*** Block opens ***

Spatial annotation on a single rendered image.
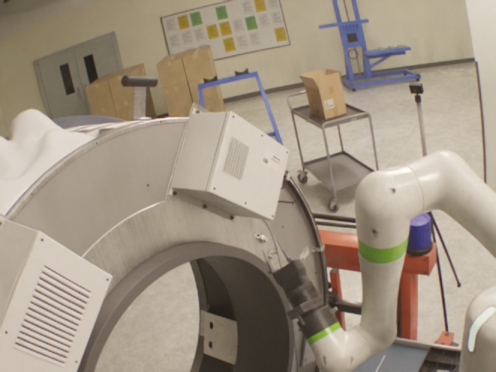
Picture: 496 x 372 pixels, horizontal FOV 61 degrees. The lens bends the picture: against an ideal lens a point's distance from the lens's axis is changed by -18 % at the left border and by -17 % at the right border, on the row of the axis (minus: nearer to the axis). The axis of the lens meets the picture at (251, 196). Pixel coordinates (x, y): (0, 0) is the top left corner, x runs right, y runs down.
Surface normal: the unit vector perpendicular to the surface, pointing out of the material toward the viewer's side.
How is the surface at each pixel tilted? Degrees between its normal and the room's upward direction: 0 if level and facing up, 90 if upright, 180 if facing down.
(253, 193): 90
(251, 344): 66
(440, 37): 90
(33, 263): 90
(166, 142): 90
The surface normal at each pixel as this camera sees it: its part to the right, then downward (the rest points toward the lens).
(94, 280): 0.79, 0.07
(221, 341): -0.63, -0.01
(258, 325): -0.60, 0.27
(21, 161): 0.48, -0.39
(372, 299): -0.54, 0.57
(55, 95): 0.06, 0.39
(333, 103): 0.33, 0.31
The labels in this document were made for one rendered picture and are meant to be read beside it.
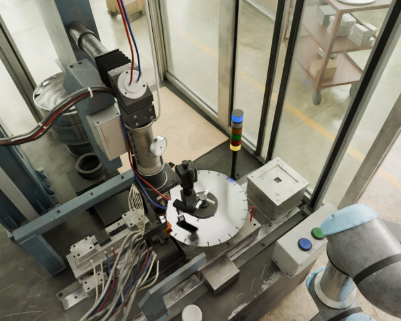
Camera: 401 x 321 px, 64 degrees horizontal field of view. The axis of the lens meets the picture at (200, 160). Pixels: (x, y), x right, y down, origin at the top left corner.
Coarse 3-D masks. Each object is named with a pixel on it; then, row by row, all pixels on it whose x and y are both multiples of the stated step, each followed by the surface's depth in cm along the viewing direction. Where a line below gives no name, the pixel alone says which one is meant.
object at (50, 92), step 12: (60, 72) 150; (48, 84) 147; (60, 84) 150; (36, 96) 143; (48, 96) 145; (60, 96) 150; (48, 108) 138; (72, 108) 133; (60, 120) 136; (72, 120) 137; (60, 132) 143; (72, 132) 142; (84, 132) 144; (72, 144) 148; (84, 144) 153
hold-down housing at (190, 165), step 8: (184, 160) 90; (176, 168) 91; (184, 168) 91; (192, 168) 91; (184, 176) 90; (184, 184) 93; (184, 192) 99; (192, 192) 100; (184, 200) 101; (192, 200) 102
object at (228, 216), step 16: (208, 176) 127; (224, 176) 127; (176, 192) 123; (224, 192) 122; (224, 208) 117; (240, 208) 117; (176, 224) 114; (192, 224) 113; (208, 224) 113; (224, 224) 113; (240, 224) 113; (192, 240) 109; (208, 240) 109; (224, 240) 109
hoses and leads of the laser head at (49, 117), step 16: (144, 0) 53; (128, 32) 51; (80, 96) 64; (48, 112) 62; (64, 112) 63; (160, 112) 70; (48, 128) 63; (0, 144) 61; (16, 144) 62; (128, 144) 79; (144, 192) 85
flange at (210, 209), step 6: (198, 192) 121; (204, 192) 121; (198, 198) 118; (210, 198) 119; (204, 204) 116; (210, 204) 117; (216, 204) 117; (198, 210) 116; (204, 210) 116; (210, 210) 116; (198, 216) 115; (204, 216) 114; (210, 216) 115
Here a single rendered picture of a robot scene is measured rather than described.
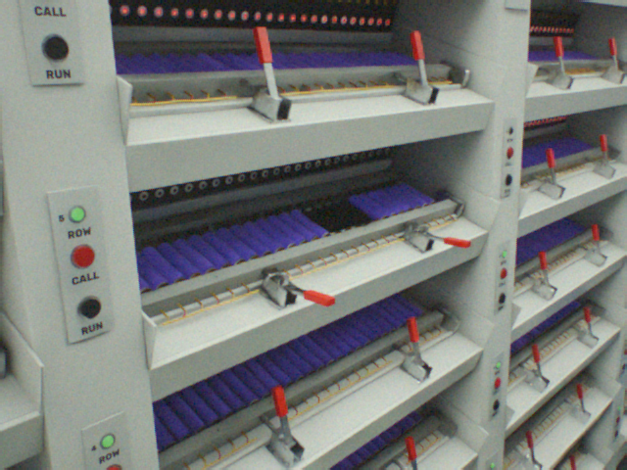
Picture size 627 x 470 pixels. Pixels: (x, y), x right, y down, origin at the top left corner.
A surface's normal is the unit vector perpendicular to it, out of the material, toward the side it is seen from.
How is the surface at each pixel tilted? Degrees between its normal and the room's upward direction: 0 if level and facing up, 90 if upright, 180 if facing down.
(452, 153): 90
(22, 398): 20
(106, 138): 90
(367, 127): 110
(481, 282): 90
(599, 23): 90
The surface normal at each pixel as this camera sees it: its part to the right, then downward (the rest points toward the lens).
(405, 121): 0.68, 0.49
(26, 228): 0.72, 0.16
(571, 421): 0.22, -0.85
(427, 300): -0.70, 0.21
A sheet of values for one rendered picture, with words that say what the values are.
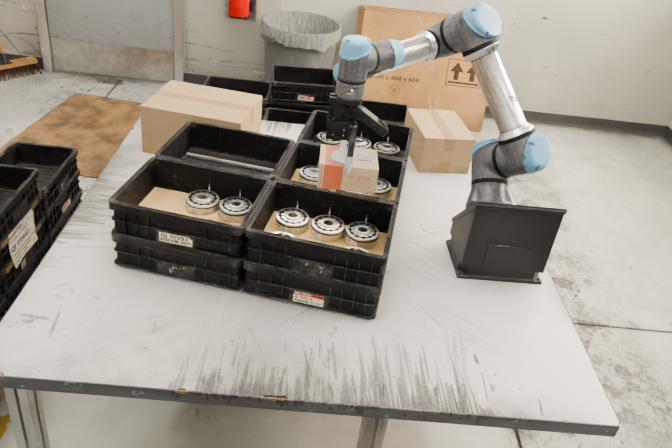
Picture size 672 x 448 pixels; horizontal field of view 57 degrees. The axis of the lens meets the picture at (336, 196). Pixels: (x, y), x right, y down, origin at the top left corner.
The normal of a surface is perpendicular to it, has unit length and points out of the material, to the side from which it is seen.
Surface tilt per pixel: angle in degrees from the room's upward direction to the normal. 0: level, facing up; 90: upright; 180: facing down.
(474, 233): 90
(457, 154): 90
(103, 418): 0
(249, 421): 0
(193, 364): 0
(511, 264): 90
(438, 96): 75
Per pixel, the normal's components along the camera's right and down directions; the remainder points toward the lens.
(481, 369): 0.11, -0.85
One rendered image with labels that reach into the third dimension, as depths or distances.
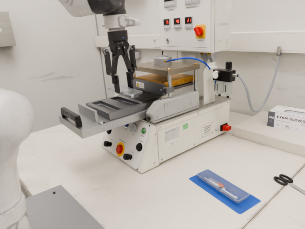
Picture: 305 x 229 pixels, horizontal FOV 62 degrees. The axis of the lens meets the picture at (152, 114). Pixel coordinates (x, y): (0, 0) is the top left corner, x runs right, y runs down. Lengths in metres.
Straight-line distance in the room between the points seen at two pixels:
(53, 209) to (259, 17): 1.26
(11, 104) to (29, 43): 1.94
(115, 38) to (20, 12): 1.52
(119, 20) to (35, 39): 1.54
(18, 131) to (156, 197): 0.52
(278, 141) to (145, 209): 0.64
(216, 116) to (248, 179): 0.36
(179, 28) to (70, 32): 1.49
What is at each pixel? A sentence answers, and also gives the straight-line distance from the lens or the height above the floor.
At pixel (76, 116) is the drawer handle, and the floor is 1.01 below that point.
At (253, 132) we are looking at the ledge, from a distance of 1.22.
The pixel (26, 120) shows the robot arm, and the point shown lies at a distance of 0.50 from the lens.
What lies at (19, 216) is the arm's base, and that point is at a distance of 0.63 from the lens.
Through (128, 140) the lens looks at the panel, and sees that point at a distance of 1.06.
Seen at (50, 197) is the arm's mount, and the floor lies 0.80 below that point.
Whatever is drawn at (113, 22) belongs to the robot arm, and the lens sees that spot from 0.96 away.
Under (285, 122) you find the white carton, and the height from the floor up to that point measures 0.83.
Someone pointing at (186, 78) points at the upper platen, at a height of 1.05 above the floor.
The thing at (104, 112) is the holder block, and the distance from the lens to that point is 0.93.
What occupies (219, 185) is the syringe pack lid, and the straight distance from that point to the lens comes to 0.89.
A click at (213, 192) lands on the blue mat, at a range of 0.89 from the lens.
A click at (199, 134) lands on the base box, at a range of 1.14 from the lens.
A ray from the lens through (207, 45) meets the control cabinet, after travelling 1.12.
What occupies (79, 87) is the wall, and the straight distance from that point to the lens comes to 2.59.
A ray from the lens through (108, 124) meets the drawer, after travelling 0.90.
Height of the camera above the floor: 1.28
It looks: 19 degrees down
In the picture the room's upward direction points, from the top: 4 degrees counter-clockwise
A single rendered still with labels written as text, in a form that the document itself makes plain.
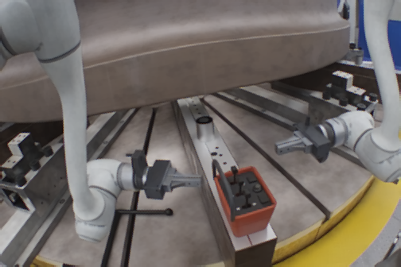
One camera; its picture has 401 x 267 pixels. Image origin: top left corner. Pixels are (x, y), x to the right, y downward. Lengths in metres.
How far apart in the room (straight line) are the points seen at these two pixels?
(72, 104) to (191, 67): 0.75
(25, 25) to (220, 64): 0.97
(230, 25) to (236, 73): 0.27
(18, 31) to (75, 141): 0.28
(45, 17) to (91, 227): 0.54
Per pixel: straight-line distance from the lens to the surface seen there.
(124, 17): 1.30
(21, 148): 1.51
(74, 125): 0.58
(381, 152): 0.73
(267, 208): 0.69
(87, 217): 0.70
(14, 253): 1.53
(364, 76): 2.76
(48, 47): 0.47
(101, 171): 0.78
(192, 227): 1.30
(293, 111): 2.00
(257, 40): 1.29
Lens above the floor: 1.32
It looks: 31 degrees down
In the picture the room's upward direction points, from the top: 7 degrees counter-clockwise
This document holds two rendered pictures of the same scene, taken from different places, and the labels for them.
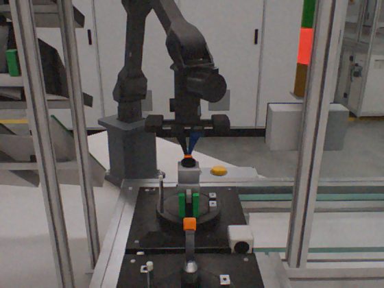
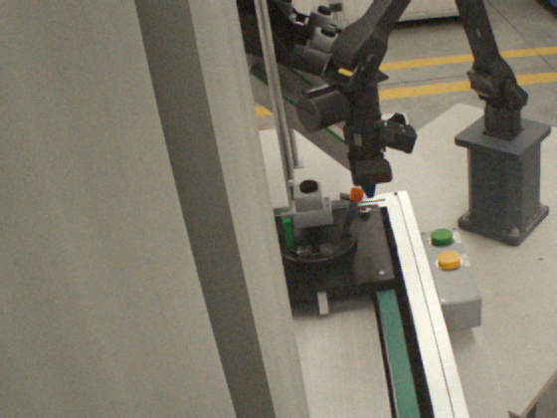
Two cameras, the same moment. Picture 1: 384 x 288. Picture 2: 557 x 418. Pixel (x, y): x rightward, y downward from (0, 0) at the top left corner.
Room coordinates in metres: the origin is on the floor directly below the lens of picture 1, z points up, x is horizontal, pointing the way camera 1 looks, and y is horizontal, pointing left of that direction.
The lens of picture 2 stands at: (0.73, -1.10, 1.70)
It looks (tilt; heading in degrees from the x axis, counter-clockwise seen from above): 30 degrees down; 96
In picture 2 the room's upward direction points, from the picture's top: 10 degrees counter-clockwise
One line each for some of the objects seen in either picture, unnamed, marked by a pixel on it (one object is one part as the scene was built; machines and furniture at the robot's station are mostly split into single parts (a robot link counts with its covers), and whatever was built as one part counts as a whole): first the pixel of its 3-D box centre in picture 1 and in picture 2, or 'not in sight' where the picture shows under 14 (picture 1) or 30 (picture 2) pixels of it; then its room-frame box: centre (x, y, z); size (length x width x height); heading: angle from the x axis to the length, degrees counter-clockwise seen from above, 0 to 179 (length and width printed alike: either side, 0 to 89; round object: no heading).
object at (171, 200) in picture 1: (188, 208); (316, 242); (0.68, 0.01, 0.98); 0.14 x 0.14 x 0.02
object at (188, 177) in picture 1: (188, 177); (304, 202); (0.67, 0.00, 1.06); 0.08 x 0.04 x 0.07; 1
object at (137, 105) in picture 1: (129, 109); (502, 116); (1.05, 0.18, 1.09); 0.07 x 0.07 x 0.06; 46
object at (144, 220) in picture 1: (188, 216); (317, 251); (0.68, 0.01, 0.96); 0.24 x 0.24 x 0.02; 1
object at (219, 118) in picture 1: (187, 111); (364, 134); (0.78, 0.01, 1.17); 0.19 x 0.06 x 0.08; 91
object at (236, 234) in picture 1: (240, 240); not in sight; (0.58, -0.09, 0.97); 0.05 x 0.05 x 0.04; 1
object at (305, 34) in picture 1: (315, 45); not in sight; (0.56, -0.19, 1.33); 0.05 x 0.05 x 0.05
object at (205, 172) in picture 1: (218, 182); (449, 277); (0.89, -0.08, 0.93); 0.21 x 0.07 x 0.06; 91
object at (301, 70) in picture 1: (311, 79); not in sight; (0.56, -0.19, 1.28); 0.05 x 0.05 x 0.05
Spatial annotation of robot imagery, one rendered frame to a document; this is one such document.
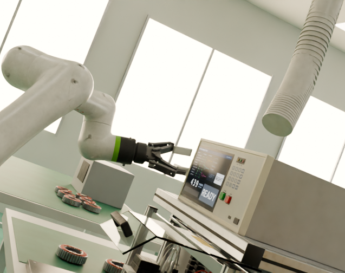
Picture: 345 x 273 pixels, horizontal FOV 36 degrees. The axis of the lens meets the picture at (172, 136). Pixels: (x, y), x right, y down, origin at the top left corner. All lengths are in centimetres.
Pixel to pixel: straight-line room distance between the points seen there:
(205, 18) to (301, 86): 381
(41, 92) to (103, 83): 476
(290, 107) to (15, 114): 169
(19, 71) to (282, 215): 77
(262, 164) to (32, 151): 486
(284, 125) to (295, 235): 135
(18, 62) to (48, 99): 19
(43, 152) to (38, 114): 473
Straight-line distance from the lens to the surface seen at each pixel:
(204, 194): 154
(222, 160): 152
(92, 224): 297
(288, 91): 277
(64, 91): 136
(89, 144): 182
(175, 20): 636
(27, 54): 149
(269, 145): 687
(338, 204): 145
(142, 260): 160
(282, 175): 135
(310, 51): 292
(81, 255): 199
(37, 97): 133
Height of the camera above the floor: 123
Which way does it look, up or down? 2 degrees up
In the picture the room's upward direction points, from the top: 21 degrees clockwise
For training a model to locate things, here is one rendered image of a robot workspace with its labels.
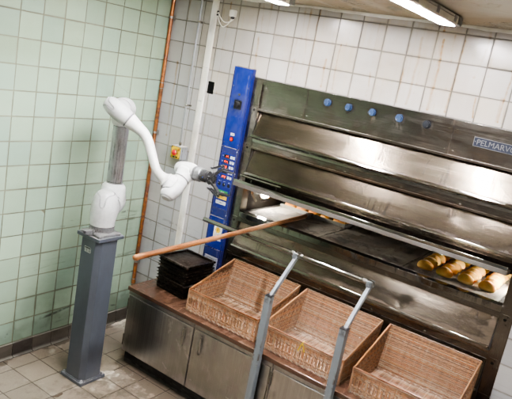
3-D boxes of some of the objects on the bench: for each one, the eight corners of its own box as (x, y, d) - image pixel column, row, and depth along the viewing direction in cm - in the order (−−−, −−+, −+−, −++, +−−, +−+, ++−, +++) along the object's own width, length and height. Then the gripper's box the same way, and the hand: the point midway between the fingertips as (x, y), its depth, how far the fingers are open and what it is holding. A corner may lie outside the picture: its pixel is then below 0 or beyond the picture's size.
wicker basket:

*** Block closes ***

Here the output must be the lines above from the line with "Camera: 401 x" to the line with "object at (50, 92), step", both included, duplicated word for word and nothing else.

▶ **RESULT FOR THIS EXERCISE**
Camera: 401 x 321 px, 64 degrees horizontal field of view. The axis of the lens meets the picture at (200, 160). Pixels: (x, y), x right, y down, origin at the top left corner.
Coarse 3-D masks. Each object is named with a pixel on it; then, row by row, all pixels on it whose x and y are both multiples of the stated step, each followed by the surface's depth in cm along the viewing direction. Where a line below gives no name, the pixel alone says which one is meant.
object at (50, 92), step 12: (60, 72) 150; (48, 84) 147; (60, 84) 150; (36, 96) 143; (48, 96) 145; (60, 96) 150; (48, 108) 138; (72, 108) 133; (60, 120) 136; (72, 120) 137; (60, 132) 143; (72, 132) 142; (84, 132) 144; (72, 144) 148; (84, 144) 153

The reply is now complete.